_Task to carry out_: Would you copy each line of the data below that has "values"?

Stored data:

####################

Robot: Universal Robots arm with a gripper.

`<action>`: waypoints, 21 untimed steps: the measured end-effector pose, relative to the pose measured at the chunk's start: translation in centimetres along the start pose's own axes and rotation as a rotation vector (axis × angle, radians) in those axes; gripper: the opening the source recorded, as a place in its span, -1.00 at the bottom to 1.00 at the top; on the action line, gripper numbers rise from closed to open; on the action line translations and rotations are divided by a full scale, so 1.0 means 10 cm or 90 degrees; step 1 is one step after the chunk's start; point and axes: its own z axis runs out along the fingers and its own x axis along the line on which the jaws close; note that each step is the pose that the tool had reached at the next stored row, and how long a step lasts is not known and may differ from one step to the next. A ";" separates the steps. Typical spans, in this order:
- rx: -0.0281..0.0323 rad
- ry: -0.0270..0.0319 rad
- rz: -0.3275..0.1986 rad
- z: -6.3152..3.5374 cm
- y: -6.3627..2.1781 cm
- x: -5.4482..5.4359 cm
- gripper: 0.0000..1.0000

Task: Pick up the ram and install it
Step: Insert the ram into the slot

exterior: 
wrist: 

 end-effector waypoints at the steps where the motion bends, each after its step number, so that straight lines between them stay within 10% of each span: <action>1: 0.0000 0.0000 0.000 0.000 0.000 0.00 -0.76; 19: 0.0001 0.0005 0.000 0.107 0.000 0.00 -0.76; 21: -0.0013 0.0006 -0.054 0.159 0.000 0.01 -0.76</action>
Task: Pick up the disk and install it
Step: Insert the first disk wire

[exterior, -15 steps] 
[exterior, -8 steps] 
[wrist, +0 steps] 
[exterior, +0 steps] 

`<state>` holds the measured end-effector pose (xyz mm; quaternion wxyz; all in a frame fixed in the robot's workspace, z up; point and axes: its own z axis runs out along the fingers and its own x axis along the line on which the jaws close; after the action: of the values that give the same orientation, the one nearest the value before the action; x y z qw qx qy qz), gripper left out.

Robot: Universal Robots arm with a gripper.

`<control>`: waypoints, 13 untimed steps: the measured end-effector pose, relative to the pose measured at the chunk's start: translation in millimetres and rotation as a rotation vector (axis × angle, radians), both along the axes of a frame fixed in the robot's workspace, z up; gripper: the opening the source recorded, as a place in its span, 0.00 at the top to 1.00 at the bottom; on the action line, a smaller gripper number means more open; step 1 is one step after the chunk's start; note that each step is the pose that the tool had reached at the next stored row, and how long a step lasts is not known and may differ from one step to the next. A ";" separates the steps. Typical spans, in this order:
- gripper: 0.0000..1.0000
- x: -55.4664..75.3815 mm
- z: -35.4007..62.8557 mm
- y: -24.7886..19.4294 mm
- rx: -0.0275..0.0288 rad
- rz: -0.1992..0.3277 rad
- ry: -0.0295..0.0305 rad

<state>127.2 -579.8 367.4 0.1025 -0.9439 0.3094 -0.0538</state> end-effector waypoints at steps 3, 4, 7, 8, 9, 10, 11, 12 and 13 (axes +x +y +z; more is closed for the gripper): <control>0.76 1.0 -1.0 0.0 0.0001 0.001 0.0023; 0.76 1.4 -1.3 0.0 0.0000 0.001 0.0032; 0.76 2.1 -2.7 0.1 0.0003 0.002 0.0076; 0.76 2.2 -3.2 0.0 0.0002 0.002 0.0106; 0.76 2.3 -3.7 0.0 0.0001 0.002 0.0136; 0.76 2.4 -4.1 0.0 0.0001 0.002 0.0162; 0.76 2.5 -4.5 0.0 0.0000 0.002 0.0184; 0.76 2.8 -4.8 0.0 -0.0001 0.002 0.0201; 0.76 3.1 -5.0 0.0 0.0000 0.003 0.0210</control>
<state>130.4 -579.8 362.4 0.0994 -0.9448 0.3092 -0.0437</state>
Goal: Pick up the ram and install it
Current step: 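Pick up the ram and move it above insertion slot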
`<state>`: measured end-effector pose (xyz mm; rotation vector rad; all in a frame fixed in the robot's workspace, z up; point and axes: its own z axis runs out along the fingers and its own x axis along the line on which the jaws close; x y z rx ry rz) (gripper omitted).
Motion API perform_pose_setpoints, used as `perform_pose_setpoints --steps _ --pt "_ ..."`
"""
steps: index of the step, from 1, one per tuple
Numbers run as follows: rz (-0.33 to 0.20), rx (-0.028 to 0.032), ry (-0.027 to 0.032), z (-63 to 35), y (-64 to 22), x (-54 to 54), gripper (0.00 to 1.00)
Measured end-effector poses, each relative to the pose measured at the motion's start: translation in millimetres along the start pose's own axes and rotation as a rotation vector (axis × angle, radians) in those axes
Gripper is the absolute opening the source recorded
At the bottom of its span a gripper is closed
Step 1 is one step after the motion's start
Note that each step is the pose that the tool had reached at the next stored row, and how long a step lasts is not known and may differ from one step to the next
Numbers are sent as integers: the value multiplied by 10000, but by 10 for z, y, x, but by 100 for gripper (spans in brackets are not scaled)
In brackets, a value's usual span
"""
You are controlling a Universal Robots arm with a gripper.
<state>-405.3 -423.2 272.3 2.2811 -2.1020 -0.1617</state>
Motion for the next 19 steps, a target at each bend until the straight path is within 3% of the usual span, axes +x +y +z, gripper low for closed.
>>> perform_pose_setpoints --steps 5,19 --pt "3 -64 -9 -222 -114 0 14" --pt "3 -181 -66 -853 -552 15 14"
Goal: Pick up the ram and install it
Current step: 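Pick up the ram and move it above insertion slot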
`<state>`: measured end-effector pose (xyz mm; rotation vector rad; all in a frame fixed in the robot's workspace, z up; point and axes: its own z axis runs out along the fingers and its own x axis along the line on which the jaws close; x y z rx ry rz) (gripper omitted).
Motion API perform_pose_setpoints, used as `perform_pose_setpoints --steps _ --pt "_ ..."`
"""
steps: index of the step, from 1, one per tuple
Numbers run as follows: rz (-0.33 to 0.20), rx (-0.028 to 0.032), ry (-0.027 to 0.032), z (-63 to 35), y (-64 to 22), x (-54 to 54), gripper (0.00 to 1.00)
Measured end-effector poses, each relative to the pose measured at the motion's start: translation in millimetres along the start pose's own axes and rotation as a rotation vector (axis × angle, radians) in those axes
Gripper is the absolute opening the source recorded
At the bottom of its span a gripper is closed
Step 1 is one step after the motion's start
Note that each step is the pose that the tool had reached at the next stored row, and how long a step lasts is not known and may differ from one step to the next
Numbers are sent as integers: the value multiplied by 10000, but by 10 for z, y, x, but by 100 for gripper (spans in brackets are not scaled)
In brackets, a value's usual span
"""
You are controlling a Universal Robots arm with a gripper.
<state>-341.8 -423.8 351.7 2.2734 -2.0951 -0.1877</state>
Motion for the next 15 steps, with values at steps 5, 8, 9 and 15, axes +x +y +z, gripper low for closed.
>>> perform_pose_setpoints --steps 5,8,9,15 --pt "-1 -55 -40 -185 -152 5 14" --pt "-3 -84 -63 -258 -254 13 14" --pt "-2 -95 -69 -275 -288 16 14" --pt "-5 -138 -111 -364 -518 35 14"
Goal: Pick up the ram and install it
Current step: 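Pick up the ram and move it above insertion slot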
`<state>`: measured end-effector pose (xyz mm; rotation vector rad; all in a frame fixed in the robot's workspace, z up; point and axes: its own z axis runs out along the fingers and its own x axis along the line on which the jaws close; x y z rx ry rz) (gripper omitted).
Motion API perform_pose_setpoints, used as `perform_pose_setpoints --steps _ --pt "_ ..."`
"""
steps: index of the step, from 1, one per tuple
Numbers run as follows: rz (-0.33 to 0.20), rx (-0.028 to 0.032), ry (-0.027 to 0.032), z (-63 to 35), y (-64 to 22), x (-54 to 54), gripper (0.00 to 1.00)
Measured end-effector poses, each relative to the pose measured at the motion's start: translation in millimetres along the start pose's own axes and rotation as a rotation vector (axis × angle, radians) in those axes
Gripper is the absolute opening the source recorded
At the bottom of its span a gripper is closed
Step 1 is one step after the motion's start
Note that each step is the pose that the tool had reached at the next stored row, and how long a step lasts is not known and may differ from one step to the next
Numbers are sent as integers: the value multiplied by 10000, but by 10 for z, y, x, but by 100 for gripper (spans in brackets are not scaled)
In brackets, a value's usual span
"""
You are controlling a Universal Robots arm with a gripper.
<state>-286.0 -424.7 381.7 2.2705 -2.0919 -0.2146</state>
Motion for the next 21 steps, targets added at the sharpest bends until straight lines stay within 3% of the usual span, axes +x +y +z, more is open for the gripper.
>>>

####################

_Response_:
`<state>` holds the measured end-effector pose (xyz mm; quaternion wxyz; all in a frame fixed in the robot's workspace, z up; point and axes: its own z axis runs out along the fingers and its own x axis along the line on which the jaws close; after the action: of the values that give the same orientation, the one nearest the value before the action; x y z qw qx qy qz), gripper left out.
Motion for the next 15 steps, with values at steps 5, 8, 9 and 15, axes +x +y +z, gripper low for closed.

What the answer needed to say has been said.